Studio album by Martin Mull
- Released: 1974
- Genre: Comedy
- Label: Capricorn

Martin Mull chronology
| Martin Mull and His Fabulous Furniture in Your Living Room! (1973) | Normal (1974) | In the Soop with Martin Mull (1974) |

= Normal (Martin Mull album) =

Normal is an album by the American actor and musician Martin Mull, released in 1974. He supported it with a North American tour.

==Production==
Mull was influenced in part by the many hotel and motel lounge singers whom he saw while touring; his initial guitar influences included rockabilly, R&B, and Steve Cropper. He used 43 musicians during the recording sessions, including Pepper Adams and Chuck Leavell. "Jim 'n I" is about a separated Siamese twin who misses his brother. The title track is a narrative about a hippie who decides to become a typical Heartland American. "The Blacks Are Giving Me the Blues" pokes fun at white vocalists who attempt to imitate Black singers. "Wood Shop" is about a man whose talents peaked in high school.

==Critical reception==

The New York Times called the songs "loony tunes", and noted that Mull was not a satirist but rather someone who "is not only poking fun at what already is laughable but spoon-feeding a self-satisfied audience spoiled enough to enjoy being spoon-fed." The Philadelphia Daily News said that "the songs are hilarious, even though Mull ... is not as funny recorded as he is live." The Houston Post stated that the album contains "mildly sardonic lyrics and MOR musical backgrounds."

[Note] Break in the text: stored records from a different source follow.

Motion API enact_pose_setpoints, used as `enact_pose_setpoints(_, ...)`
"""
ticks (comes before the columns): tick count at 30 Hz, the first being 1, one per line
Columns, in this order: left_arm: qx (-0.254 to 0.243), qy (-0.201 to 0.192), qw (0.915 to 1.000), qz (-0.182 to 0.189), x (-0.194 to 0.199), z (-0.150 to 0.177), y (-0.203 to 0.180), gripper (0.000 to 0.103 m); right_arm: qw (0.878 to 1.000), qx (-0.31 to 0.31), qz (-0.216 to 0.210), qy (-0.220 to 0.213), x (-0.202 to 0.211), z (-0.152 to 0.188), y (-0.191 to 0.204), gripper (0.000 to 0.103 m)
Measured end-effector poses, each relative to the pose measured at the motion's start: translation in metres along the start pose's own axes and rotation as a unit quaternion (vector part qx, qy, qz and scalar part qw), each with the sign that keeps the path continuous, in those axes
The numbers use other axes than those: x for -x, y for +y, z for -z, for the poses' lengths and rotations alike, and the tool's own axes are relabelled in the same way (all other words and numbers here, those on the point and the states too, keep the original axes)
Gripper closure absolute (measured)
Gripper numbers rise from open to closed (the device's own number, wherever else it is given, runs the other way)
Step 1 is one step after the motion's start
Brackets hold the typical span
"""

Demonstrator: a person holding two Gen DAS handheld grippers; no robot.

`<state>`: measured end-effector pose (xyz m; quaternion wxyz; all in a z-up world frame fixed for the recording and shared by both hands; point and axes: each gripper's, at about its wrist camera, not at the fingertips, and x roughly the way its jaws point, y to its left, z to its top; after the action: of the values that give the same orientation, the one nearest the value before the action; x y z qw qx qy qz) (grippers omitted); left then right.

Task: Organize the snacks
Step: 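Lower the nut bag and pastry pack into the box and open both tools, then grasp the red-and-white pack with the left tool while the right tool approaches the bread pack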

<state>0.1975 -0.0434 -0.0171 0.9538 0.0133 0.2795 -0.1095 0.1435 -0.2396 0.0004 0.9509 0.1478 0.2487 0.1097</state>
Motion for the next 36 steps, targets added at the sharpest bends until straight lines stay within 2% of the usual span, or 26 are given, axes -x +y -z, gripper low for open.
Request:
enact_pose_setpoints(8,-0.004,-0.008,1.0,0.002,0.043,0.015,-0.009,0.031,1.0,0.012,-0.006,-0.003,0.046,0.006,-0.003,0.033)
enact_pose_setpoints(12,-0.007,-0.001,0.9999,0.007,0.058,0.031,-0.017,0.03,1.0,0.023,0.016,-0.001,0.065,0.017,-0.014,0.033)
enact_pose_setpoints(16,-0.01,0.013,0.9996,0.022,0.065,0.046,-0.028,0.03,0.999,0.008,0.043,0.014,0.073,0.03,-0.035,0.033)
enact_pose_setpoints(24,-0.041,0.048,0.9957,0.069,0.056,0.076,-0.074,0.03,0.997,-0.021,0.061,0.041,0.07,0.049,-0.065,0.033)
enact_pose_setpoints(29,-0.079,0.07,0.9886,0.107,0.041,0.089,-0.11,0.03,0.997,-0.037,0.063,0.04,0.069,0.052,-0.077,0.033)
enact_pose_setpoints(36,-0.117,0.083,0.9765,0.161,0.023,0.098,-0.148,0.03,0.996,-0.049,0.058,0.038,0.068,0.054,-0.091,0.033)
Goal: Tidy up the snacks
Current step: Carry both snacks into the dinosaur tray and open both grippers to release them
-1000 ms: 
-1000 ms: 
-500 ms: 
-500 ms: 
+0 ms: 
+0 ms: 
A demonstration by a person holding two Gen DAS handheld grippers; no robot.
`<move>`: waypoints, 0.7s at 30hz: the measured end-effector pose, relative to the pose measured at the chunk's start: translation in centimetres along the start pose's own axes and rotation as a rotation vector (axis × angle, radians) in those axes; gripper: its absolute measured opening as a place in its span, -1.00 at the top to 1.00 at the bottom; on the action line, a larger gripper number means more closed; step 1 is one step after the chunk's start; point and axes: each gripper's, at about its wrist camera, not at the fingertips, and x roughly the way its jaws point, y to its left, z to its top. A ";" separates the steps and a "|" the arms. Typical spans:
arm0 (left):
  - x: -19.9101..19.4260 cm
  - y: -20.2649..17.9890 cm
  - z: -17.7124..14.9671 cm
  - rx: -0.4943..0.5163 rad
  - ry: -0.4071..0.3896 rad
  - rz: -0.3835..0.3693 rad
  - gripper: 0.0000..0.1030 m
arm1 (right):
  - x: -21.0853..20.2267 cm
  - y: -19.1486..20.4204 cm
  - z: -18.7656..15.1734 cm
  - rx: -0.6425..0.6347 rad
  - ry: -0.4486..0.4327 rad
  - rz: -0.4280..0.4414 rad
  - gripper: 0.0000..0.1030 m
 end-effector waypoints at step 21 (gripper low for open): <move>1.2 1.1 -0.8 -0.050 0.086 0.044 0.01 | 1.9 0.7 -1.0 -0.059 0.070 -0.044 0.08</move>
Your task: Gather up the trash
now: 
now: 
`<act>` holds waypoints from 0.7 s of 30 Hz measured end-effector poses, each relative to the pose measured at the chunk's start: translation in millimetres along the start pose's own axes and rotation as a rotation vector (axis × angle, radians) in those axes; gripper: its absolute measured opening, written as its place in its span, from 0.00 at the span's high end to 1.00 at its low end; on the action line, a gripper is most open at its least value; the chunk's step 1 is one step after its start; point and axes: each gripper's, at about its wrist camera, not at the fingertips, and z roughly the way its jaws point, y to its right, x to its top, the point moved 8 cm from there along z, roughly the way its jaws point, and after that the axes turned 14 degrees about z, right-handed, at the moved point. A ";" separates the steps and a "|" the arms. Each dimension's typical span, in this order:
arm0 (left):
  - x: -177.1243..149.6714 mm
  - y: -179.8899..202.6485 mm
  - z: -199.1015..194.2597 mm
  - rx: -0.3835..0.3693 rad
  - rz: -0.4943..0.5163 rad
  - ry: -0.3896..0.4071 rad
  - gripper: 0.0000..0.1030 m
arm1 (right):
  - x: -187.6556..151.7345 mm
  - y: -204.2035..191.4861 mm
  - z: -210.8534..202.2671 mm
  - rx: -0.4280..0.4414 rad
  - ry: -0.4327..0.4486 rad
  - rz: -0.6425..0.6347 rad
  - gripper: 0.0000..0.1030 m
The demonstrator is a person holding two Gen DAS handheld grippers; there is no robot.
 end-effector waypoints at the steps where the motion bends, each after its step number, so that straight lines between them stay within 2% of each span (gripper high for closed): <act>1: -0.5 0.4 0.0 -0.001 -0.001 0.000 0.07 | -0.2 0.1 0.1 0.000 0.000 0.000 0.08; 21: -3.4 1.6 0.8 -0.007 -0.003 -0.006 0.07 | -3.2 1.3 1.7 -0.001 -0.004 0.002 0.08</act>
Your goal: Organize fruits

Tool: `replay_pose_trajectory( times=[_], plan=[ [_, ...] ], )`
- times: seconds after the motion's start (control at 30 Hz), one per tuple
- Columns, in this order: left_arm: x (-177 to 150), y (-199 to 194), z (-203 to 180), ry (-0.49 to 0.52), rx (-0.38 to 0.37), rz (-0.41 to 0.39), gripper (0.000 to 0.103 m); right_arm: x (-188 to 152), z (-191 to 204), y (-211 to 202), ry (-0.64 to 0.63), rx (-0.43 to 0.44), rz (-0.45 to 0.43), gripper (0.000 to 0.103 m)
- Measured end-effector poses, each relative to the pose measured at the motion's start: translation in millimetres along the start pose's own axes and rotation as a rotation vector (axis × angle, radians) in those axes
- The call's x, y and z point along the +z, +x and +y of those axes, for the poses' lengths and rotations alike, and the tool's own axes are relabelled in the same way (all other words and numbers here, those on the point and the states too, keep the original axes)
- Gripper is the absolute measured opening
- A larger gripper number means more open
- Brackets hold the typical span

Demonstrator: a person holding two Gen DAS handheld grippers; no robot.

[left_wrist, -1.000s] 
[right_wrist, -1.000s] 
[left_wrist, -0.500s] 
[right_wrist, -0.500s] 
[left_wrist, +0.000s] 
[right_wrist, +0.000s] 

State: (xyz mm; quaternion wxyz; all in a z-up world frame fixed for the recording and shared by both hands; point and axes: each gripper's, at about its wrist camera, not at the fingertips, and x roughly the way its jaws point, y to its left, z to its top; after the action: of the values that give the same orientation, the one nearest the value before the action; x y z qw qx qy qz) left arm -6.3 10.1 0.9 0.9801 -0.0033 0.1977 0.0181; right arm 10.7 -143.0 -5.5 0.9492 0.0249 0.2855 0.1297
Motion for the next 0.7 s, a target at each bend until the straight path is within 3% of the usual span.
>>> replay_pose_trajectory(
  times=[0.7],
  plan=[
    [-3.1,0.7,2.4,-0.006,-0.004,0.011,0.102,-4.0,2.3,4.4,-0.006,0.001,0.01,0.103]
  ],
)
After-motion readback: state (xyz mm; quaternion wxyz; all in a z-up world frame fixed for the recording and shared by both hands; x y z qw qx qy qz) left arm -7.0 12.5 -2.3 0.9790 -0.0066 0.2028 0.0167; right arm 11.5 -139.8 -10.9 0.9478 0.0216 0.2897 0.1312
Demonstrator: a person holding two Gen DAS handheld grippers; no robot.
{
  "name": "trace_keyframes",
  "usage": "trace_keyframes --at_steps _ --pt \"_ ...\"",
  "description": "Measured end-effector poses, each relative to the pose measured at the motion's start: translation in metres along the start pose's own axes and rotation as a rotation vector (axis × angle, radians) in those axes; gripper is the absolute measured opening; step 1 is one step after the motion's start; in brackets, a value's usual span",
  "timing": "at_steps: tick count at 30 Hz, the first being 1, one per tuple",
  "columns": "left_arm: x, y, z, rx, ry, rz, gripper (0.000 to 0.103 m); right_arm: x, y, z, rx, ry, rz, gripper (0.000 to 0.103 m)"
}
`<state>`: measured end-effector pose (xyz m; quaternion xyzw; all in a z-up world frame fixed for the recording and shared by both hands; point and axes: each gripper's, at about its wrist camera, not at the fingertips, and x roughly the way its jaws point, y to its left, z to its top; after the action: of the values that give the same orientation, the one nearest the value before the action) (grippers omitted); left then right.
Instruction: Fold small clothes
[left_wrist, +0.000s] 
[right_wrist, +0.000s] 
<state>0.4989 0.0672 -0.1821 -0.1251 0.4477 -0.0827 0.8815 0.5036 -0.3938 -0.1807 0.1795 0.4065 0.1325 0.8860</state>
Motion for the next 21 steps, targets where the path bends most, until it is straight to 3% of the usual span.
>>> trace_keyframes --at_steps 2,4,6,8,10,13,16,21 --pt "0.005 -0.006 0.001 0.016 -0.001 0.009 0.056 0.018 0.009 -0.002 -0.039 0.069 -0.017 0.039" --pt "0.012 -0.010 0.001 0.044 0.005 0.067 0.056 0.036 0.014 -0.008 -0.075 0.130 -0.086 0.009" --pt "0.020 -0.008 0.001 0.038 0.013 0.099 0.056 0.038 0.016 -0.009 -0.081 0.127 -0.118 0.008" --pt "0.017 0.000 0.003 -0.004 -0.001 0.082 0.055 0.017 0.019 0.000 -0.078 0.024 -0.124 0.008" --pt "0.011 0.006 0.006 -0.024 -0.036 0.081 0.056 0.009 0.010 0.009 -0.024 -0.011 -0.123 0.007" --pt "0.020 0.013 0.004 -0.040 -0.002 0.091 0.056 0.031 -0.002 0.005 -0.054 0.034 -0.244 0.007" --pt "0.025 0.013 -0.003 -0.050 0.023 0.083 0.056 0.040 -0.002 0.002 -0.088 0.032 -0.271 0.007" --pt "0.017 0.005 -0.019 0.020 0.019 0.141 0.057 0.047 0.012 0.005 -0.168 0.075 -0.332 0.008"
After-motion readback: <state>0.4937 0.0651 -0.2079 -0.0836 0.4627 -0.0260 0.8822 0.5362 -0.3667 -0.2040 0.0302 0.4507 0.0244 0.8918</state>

The Richmond Times-Dispatch compared Mull to Will Rogers and Mark Twain, stating that Mull had the same way of getting "a message across in a kindly way, accompanied by a sleepy smile"; the paper also admired his "flat, Midwestern drawl [that fits] perfectly his rambling sagas of boredom, frustration and flatulence... Everything about Martin Mull bespeaks a carefully crafted mediocrity." The Chicago Tribune called him "a sort of colossal combination of the off-beat dark visions of Randy Newman and the insanity of Jonathan Winters". The Record opined that Normal reflects "a vision of life as Americans live it but often don't realize it."

AllMusic concluded that many of the songs "feel like cheap shots at easy targets." Robert Christgau dismissed the album as "not funny".

Professional ratings
Review scores
| Source | Rating |
| AllMusic | Star Half star |
| Robert Christgau | D+ |
| The New Rolling Stone Record Guide | Star |

== Track listing ==
Side I
1. "Normal"
2. "Wood Shop"
3. "Dialing for Dollars"
4. "Woodstock Samba"
5. "Rome and Bored"
6. "Flexible"
7. "Jim 'n I"

Side II
1. "Drunkard's Waltz"
2. "The Blacks Are Giving Me the Blues"
3. "Birthday"
4. "Jesus Christ Football Star"
5. "Ego Boogie"
6. "You Play Rhythm"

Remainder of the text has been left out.